Les chefs de la justice du G-7 réaffirment leur soutien à l'enquête sur les crimes de guerre russes

Les chefs de la justice du G-7 réaffirment leur soutien à l’enquête sur les crimes de guerre russes

Les ministres de la Justice des pays du Groupe des Sept devraient réaffirmer vendredi leur engagement à coopérer pour fournir un soutien à l’enquête sur les crimes de guerre présumés commis par la Russie dans le cadre de sa guerre en cours contre l’Ukraine.

Lors de leur réunion à Tokyo, les ministres s’engageront également à continuer de promouvoir les valeurs fondamentales partagées au sein de la communauté internationale, telles que l’État de droit et le respect des droits de l’homme, ont déclaré des responsables du gouvernement japonais.

Le ministre ukrainien de la Justice, Denis Malyuska, devrait rejoindre les pourparlers en ligne, selon le gouvernement japonais, qui assure la présidence tournante du G-7 cette année.

Le rassemblement du G-7 intervient alors que les autorités ukrainiennes et la Cour pénale internationale enquêtent sur des informations faisant état de crimes de guerre présumés dans le pays commis par les troupes russes pendant la guerre, lancée par la Russie en février 2022.
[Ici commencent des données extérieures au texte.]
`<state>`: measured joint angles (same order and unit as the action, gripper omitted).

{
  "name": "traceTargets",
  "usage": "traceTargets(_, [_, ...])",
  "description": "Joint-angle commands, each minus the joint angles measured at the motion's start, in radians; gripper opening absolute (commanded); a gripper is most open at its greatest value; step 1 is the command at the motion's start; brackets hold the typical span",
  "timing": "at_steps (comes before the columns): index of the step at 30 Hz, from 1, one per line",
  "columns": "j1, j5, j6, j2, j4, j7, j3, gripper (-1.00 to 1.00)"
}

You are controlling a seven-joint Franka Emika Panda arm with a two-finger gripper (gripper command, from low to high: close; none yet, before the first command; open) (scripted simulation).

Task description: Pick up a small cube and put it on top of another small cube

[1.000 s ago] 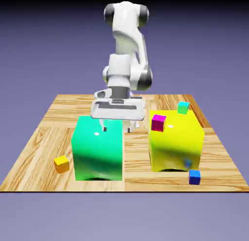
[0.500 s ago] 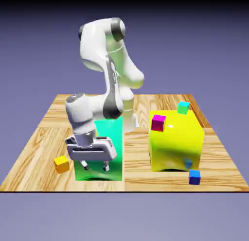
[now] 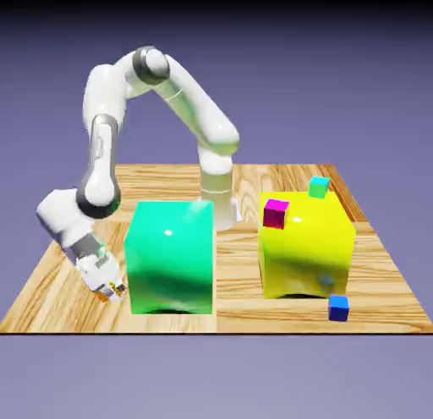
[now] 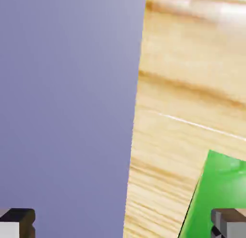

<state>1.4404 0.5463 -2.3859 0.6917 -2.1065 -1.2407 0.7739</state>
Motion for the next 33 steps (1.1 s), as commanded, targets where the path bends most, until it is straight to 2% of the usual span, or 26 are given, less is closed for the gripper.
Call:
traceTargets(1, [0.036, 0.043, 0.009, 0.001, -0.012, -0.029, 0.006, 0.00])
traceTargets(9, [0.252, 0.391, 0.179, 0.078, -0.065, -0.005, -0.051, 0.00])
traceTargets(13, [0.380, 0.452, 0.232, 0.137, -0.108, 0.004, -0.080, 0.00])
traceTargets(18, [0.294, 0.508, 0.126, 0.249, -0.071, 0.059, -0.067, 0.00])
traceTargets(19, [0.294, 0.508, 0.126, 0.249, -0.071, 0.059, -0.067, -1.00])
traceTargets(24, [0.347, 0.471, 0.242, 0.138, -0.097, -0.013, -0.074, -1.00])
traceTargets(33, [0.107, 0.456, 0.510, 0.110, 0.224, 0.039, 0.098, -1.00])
Parmi les allégations figure la déportation forcée d’enfants des zones occupées vers la partie continentale de la Russie, pour laquelle la CPI a émis un mandat d’arrêt contre le président Vladimir Poutine.
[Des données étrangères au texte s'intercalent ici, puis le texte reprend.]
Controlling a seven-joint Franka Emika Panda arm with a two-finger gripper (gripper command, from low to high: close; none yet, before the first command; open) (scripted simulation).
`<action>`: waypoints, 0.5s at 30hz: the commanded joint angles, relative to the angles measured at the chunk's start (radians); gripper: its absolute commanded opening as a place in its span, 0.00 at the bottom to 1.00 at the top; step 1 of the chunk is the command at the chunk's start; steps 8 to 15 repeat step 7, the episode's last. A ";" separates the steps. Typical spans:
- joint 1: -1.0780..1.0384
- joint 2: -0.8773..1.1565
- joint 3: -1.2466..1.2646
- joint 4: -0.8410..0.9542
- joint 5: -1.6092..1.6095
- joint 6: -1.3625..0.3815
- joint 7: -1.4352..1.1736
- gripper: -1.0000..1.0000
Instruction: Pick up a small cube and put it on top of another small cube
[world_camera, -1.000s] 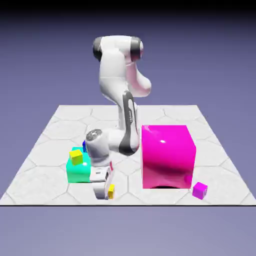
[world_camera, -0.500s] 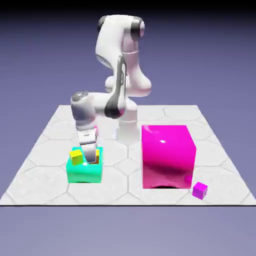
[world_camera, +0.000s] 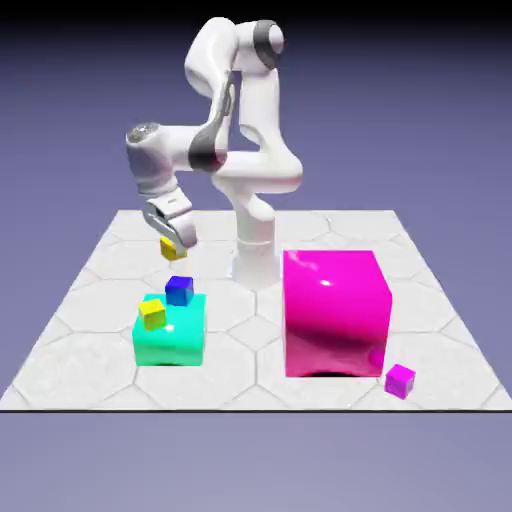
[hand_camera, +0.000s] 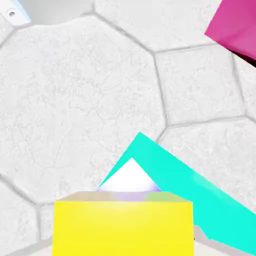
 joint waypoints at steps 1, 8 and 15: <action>0.004 0.027 -0.008 -0.018 0.009 0.044 -0.009 0.00; 0.010 0.066 -0.019 -0.043 0.017 0.107 -0.020 1.00; 0.010 0.066 -0.019 -0.043 0.017 0.107 -0.020 1.00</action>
Les pays du G-7, à savoir la Grande-Bretagne, le Canada, la France, l’Allemagne, l’Italie, le Japon et les États-Unis, ainsi que l’Union européenne, ont condamné la Russie et mis en place des sanctions économiques sévères contre le pays en réponse à ses actes d’agression.

En novembre dernier, les membres du G-7 ont tenu leur toute première réunion des ministres de la Justice dans le contexte de la guerre en Ukraine, convenant qu’il ne peut y avoir « d’impunité pour les crimes de guerre et autres atrocités ».

Plus tôt vendredi, les ministres du G-7 ont tenu une réunion avec leurs homologues de l’Association des nations de l’Asie du Sud-Est, la première du genre, a annoncé le ministère japonais de la Justice.

Le ministre japonais de la Justice, Ken Saito, a déclaré à la clôture des pourparlers que les participants avaient exprimé leur soutien à l’initiative de son pays de créer un nouveau forum, qui prévoit de réunir de jeunes responsables gouvernementaux des pays du G-7 et du bloc régional de 10 membres.